I agree with MrRFox that disjointed comment streams are not a problem.

BTW I find reuters to be unfriendly for commenting, which is why I don’t comment often here though I read your column regularly. First, the sign in popup box jumps up in a very annoying way on the small screen I usually use. I sign in with Google, but Reuters won’t remember that sign in.

Posted by revelo | Report as abusive

Yes, I’m a full-time employee of Reuters, and the rights to these posts are owned by Reuters. But, Reuters is nice enough to let me give other permission to run posts on a case-by-case basis. I don’t get paid in such cases, although Wired did buy me a drink once.

As for commenting, we know. We’re working on it.

Posted by FelixSalmon | Report as abusive

“As for commenting, we know. We’re working on it.” (FS ^ ^)

Please do exercise caution – ‘it’s harder than hell to un-ring a bell’.

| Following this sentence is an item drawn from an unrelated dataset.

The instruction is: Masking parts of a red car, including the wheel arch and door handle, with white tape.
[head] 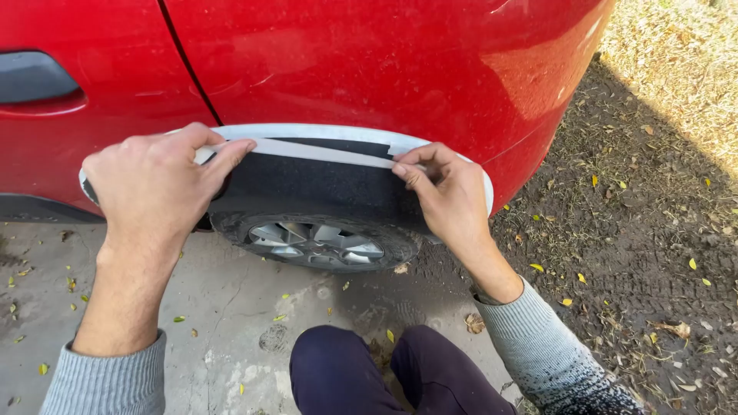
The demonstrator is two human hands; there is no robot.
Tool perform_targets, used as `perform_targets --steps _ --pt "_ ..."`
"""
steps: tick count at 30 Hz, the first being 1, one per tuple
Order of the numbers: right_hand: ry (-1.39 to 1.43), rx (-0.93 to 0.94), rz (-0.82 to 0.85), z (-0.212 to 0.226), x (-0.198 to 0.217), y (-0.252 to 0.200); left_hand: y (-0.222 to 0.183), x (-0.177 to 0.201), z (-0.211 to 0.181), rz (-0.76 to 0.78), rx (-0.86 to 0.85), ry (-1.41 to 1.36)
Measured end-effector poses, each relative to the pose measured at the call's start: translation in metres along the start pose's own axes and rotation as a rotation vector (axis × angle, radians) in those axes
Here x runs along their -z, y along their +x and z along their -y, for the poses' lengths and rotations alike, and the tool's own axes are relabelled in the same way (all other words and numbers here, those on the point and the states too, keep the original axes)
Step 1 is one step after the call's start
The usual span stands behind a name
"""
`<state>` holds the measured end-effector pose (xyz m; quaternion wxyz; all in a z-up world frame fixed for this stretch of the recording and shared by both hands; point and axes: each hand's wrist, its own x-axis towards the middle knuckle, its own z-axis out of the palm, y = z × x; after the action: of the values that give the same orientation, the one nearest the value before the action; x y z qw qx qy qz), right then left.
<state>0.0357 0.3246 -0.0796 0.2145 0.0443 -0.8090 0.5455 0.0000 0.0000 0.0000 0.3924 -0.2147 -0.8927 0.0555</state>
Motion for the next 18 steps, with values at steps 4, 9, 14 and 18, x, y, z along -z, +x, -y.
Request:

This “plain vanilla” blog site is a bit of a pain for search, extended discussion and editing. Still, its lack of features may be the deterent that keeps away a crowd that IMO neither you nor the crew that does post here cares to have here.

Posted by MrRFox | Report as abusive

I should do something for Wired one of these days; the drink sounds like a good deal.

Posted by Curmudgeon | Report as abusive

@MrRFox, I’ve just signed in to tell you that I’m recommending your comment.

Posted by flippant | Report as abusive

@Flippant – thanks – good to know that we are on the same “page” in more ways than one.